# [REQUIRED ACTION]
All of the records below must be reproduced exactly, minus any pictures.

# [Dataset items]
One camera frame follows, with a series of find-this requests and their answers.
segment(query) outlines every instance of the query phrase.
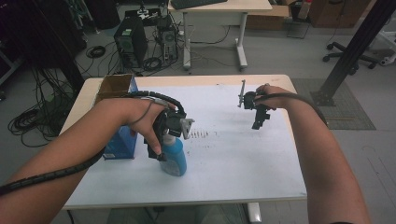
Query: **caster wheel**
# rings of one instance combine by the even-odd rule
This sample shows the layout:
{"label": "caster wheel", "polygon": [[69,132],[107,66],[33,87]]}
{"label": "caster wheel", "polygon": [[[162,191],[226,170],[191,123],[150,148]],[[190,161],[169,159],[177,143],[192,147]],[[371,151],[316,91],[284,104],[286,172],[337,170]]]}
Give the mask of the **caster wheel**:
{"label": "caster wheel", "polygon": [[391,61],[390,60],[390,57],[385,57],[381,62],[380,62],[380,64],[382,65],[382,66],[385,66],[385,65],[388,65],[388,64],[390,64],[390,63],[393,63],[394,61]]}
{"label": "caster wheel", "polygon": [[376,63],[370,63],[369,68],[373,69],[373,68],[375,68],[375,66],[376,66]]}
{"label": "caster wheel", "polygon": [[332,48],[334,48],[333,44],[329,44],[328,46],[326,46],[326,49],[332,49]]}
{"label": "caster wheel", "polygon": [[329,60],[330,60],[330,57],[328,55],[324,56],[322,59],[322,61],[325,63],[328,62]]}

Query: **blue spray bottle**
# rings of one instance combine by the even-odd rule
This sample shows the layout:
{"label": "blue spray bottle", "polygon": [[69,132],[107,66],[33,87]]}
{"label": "blue spray bottle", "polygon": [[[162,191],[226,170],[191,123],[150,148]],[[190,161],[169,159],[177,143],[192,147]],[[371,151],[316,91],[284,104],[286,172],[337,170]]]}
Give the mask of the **blue spray bottle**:
{"label": "blue spray bottle", "polygon": [[166,161],[160,161],[161,168],[169,175],[182,176],[186,173],[187,163],[180,139],[166,134],[163,136],[163,153]]}

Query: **computer tower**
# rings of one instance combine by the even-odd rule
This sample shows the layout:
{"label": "computer tower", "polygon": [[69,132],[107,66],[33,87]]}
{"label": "computer tower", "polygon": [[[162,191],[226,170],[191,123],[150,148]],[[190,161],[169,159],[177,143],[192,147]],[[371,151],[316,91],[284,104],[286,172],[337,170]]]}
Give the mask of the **computer tower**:
{"label": "computer tower", "polygon": [[177,59],[177,29],[168,16],[161,18],[157,25],[159,41],[165,61]]}
{"label": "computer tower", "polygon": [[114,34],[114,40],[124,67],[142,66],[148,42],[141,18],[125,18]]}
{"label": "computer tower", "polygon": [[166,31],[161,31],[163,59],[173,61],[177,58],[177,32],[171,26]]}

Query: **forearm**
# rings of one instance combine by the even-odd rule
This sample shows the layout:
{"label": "forearm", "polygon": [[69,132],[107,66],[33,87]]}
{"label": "forearm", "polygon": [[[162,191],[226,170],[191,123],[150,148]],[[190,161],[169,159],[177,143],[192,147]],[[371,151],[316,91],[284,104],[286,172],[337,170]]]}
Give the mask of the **forearm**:
{"label": "forearm", "polygon": [[332,133],[310,105],[291,100],[286,109],[307,188],[310,221],[369,222],[358,182]]}
{"label": "forearm", "polygon": [[[8,182],[67,168],[88,160],[106,145],[109,138],[125,122],[124,107],[125,105],[121,106],[117,100],[99,103],[22,166]],[[50,222],[74,191],[84,173],[19,189],[1,197],[0,222],[35,223],[34,219],[37,216],[37,223]]]}

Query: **hand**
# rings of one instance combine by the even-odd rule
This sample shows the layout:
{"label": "hand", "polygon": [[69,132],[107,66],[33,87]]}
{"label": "hand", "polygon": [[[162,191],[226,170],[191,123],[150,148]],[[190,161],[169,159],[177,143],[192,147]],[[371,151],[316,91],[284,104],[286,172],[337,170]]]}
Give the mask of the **hand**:
{"label": "hand", "polygon": [[127,124],[131,130],[142,134],[157,155],[161,154],[161,144],[155,135],[152,125],[157,116],[164,110],[152,100],[125,99],[132,102],[127,111]]}
{"label": "hand", "polygon": [[[270,86],[270,85],[262,85],[256,89],[256,92],[260,92],[260,91],[263,91],[266,94],[284,93],[284,92],[291,93],[290,91],[286,91],[285,89],[282,89],[280,87]],[[267,105],[273,109],[277,109],[277,108],[285,108],[289,100],[290,98],[286,98],[286,97],[275,97],[265,101],[256,102],[256,104]]]}

# [WORKED SOLUTION]
One camera frame follows, with a series of find-this requests and their answers.
segment(query) outlines every instance of the query phrase.
Query: **caster wheel**
# rings of one instance combine by the even-odd rule
This sample shows the layout:
{"label": "caster wheel", "polygon": [[69,132],[107,66],[33,87]]}
{"label": "caster wheel", "polygon": [[[162,191],[226,170],[191,123],[150,148]],[[190,161],[169,159],[177,143],[192,147]],[[371,151],[316,91],[284,104],[286,172],[337,170]]]}
Give the mask of the **caster wheel**:
{"label": "caster wheel", "polygon": [[391,61],[390,60],[390,57],[385,57],[381,62],[380,62],[380,64],[382,65],[382,66],[385,66],[385,65],[388,65],[388,64],[390,64],[390,63],[393,63],[394,61]]}
{"label": "caster wheel", "polygon": [[376,63],[370,63],[369,68],[373,69],[373,68],[375,68],[375,66],[376,66]]}
{"label": "caster wheel", "polygon": [[332,48],[334,48],[333,44],[329,44],[328,46],[326,46],[326,49],[332,49]]}
{"label": "caster wheel", "polygon": [[329,60],[330,60],[330,57],[328,55],[324,56],[322,59],[322,61],[325,63],[328,62]]}

Query: **blue spray bottle**
# rings of one instance combine by the even-odd rule
This sample shows the layout:
{"label": "blue spray bottle", "polygon": [[69,132],[107,66],[33,87]]}
{"label": "blue spray bottle", "polygon": [[[162,191],[226,170],[191,123],[150,148]],[[190,161],[169,159],[177,143],[192,147]],[[371,151],[316,91],[284,104],[286,172],[337,170]]]}
Give the mask of the **blue spray bottle**:
{"label": "blue spray bottle", "polygon": [[166,161],[160,161],[161,168],[169,175],[182,176],[186,173],[187,163],[180,139],[166,134],[163,136],[163,153]]}

Query: **computer tower**
# rings of one instance combine by the even-odd rule
This sample shows the layout:
{"label": "computer tower", "polygon": [[69,132],[107,66],[33,87]]}
{"label": "computer tower", "polygon": [[[162,191],[226,170],[191,123],[150,148]],[[190,161],[169,159],[177,143],[192,147]],[[371,151],[316,91],[284,104],[286,172],[337,170]]]}
Give the mask of the **computer tower**:
{"label": "computer tower", "polygon": [[177,59],[177,29],[168,16],[161,18],[157,25],[159,41],[165,61]]}
{"label": "computer tower", "polygon": [[114,34],[114,40],[124,67],[142,66],[148,42],[141,18],[125,18]]}
{"label": "computer tower", "polygon": [[166,31],[161,31],[163,59],[173,61],[177,58],[177,32],[171,26]]}

Query: **forearm**
# rings of one instance combine by the even-odd rule
This sample shows the layout:
{"label": "forearm", "polygon": [[69,132],[107,66],[33,87]]}
{"label": "forearm", "polygon": [[[162,191],[226,170],[191,123],[150,148]],[[190,161],[169,159],[177,143],[192,147]],[[371,151],[316,91],[284,104],[286,172],[337,170]]]}
Give the mask of the **forearm**:
{"label": "forearm", "polygon": [[332,133],[310,105],[291,100],[286,109],[307,188],[310,221],[369,222],[358,182]]}
{"label": "forearm", "polygon": [[[8,182],[67,168],[88,160],[106,145],[109,138],[125,122],[124,107],[125,105],[121,106],[117,100],[99,103],[22,166]],[[50,222],[74,191],[84,173],[19,189],[1,197],[0,222],[35,223],[34,219],[37,216],[37,223]]]}

Query: **hand**
# rings of one instance combine by the even-odd rule
This sample shows the layout:
{"label": "hand", "polygon": [[69,132],[107,66],[33,87]]}
{"label": "hand", "polygon": [[[162,191],[226,170],[191,123],[150,148]],[[190,161],[169,159],[177,143],[192,147]],[[371,151],[316,91],[284,104],[286,172],[337,170]]]}
Give the mask of the **hand**:
{"label": "hand", "polygon": [[127,124],[131,130],[142,134],[157,155],[161,154],[161,144],[155,135],[152,125],[157,116],[164,110],[152,100],[125,99],[132,102],[127,111]]}
{"label": "hand", "polygon": [[[270,86],[270,85],[262,85],[256,89],[256,92],[260,92],[260,91],[263,91],[266,94],[284,93],[284,92],[291,93],[290,91],[286,91],[285,89],[282,89],[280,87]],[[267,105],[273,109],[277,109],[277,108],[285,108],[289,100],[290,98],[286,98],[286,97],[275,97],[265,101],[256,102],[256,104]]]}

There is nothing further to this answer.